CO₂ hydrogenation to methanol over bimetallic Pd-Cu catalysts supported on TiO₂-CeO₂ and TiO₂-ZrO₂

Binary supports TiO₂-CeO₂ and TiO₂-ZrO₂ improved CH₃OH formation and selectivity effectively, but with little effect on CO₂ conversion. Pd-Cu/Ti_0.8Ce_0.2O₂ enhanced CH₃OH formation by ca. 46 % comparing to Pd-Cu/TiO₂-C. Pd-Cu/Ti_0.1Zr_0.9O₂ exhibited the highest catalytic performance: CH₃OH formation rate was 0.62 μmol g-cat⁻¹s⁻¹, which was enhanced by 121 %, 51 %, and 51 % in comparison to Pd-Cu/TiO₂-C, Pd-Cu/ZrO₂-C, and Pd-Cu/Ti_0.8Ce_0.2O₂, respectively.

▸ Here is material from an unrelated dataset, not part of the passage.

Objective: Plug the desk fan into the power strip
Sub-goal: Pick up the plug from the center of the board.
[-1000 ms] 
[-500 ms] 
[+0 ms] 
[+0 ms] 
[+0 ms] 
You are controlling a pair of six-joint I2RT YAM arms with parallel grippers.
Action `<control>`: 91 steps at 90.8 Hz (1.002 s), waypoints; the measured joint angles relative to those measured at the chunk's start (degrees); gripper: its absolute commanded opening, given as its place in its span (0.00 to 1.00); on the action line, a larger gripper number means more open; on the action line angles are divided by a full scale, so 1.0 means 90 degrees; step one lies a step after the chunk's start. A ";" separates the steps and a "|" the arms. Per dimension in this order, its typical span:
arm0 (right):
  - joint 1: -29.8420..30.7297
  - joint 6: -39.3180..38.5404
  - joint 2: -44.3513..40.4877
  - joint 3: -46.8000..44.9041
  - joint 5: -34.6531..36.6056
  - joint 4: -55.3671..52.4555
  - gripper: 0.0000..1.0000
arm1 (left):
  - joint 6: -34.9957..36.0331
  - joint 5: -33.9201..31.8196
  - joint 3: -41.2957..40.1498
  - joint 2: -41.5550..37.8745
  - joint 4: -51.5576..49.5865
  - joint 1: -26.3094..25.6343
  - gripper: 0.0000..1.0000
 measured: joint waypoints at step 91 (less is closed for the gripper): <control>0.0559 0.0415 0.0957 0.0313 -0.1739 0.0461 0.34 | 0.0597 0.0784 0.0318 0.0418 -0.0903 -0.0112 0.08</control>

More interestingly, lowering temperature from 523 K to 493 K further enhanced CH₃OH selectivity from 44.6%–58.8%. Binary supports significantly increased surface area. Unexpectedly, it did not improve H₂ reduction for Pd-Cu/Ti_xZr_1-xO₂ in H₂-TPR, but decreased H₂ uptake to stoichiometric level, implying SMSI was adjusted to moderate state. However, the excessive H₂ uptake further increased for Pd-Cu/Ti_xCe_1-xO₂, indicating unalleviated SMSI. Furthermore, Pd-Cu alloy formation was improved in Pd-Cu/Ti_xZr_1-xO₂, which was favorable for CH₃OH synthesis. Binary supports also improved CO₂ adsorptive behavior towards weakly-bonded species, contributing to better performance.